You must have some deep forgiveness because you can’t hold onto that poison, and it’s easier said than done, and you will make mistakes. One thing I wasn’t going to do out of all of this is compromise myself. We all stumble and fall, but I was determined to get up and figure this life out, and it was all about my children. It was all about getting out from the world telling me what I was supposed to be and feel. I wasn’t going to be like these trophy women with men climbing up the ladder and being nothing but stay-at-home, and living for others who don’t appreciate love like I do, but pretending we all do. I said, hell with it all, I got to find peace and a real world of real people. There are so many moments of impact that you’ve got to take each of those steps to get back up. You have to really look at yourself with all the good, bad, and ugly, and say, I’m making the change to find me, and if others can’t grow with me or accept me and live with love and authenticity, then I’m gone. I’m finding my yes, and I am fighting for my children to know they can too, and know what real, healthy relationships really look like, and the greatest love of all is finding it first inside you and aligning with those that are meeting you where you’re at and really understanding where others are at, but it’s all choices.

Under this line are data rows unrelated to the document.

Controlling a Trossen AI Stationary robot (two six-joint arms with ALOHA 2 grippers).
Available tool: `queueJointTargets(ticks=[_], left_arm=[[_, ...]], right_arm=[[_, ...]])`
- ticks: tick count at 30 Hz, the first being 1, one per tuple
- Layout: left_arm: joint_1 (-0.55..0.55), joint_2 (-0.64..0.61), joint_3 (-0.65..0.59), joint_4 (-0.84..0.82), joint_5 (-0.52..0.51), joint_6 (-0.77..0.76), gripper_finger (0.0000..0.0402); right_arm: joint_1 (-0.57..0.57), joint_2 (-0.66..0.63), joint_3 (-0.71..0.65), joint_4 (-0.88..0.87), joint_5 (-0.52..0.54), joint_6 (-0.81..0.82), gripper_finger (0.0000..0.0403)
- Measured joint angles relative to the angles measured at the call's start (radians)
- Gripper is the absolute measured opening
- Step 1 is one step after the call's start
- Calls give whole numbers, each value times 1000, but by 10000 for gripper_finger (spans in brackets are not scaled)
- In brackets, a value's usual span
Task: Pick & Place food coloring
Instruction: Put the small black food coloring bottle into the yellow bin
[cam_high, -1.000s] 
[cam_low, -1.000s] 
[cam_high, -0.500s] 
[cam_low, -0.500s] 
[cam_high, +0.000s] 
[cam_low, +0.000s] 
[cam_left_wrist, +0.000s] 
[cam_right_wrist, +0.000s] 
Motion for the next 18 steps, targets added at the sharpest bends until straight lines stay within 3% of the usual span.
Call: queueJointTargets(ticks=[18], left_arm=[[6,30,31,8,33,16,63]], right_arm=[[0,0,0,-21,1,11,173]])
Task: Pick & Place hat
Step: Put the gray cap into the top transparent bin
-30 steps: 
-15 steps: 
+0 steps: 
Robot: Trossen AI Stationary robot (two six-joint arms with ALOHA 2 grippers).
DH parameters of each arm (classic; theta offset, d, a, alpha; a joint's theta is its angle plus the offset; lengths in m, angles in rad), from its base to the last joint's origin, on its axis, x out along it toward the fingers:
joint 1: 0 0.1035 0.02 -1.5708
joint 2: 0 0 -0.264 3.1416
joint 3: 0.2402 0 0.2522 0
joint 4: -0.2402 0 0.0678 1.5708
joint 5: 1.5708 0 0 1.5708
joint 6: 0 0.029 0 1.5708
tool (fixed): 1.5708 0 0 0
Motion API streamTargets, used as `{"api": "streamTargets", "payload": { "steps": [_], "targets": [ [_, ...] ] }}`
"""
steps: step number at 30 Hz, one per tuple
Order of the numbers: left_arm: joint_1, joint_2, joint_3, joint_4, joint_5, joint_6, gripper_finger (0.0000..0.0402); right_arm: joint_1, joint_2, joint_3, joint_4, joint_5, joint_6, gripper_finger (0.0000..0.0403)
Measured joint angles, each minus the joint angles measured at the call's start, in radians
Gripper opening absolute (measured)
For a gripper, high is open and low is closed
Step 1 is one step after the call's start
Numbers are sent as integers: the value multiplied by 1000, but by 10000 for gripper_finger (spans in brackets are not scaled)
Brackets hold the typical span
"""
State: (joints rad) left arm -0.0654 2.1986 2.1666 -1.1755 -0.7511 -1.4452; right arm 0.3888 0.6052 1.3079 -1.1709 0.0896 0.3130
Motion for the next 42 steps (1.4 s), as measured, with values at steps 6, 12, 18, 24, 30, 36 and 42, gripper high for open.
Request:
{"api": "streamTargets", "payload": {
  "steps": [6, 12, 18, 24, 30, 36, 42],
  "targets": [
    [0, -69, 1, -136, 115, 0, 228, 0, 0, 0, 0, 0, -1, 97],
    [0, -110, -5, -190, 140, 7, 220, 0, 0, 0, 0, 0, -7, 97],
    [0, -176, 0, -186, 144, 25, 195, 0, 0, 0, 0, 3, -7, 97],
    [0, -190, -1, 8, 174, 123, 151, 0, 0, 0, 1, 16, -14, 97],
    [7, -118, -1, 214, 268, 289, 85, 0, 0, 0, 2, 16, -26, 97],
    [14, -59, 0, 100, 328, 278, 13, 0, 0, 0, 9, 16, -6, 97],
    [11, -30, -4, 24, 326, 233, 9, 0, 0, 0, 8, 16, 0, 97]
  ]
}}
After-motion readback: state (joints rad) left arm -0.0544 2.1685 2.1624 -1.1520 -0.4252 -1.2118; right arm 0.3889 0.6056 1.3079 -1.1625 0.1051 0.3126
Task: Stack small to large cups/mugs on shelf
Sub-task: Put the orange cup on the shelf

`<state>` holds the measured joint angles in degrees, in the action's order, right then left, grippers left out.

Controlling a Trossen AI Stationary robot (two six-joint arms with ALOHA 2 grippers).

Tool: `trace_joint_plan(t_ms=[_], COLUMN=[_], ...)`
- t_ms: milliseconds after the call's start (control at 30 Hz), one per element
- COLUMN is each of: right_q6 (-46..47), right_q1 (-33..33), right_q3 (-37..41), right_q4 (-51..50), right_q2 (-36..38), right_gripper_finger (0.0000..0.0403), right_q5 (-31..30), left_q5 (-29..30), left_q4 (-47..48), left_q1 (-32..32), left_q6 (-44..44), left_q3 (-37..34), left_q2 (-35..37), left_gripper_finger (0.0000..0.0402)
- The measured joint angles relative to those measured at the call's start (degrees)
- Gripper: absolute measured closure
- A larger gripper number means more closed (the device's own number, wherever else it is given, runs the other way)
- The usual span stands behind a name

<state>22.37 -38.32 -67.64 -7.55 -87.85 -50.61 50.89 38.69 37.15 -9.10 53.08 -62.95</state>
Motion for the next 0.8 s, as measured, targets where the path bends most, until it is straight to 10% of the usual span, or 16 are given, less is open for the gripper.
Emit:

I think my biggest driving force is the drive to live and get my children through this life and navigate through all of this mess and know that no matter what, we are each enough, and enough is enough with all the noise and be the examples to help them break all these cycles and set ourselves free and help our children go find their yes.
So the bottom line is it’s different for each of us, but I think the common moment of real impact is when you just become broken open and decide to live. When that happened for me, after all that build-up of pain and writing my book to tell my truth, my voice, my change, my enough, and my forgiveness, which set me free. The moment I allowed myself to find my yes.
Sure, so let’s go deeper into your values and how you think. What would your closest friends say really matters to you?
My children, my family, my determination to see my dreams come to fruition. To create the change and inspire others. To be the example that my children need to see.
Before we go, we’d love to hear your thoughts on some longer-run, legacy type questions. What false labels are you still carrying?
They’re not really false labels I give myself, but it’s still about hurdling over the “labels” and falsehoods of what others have crafted and said about who I am and the label they gave me.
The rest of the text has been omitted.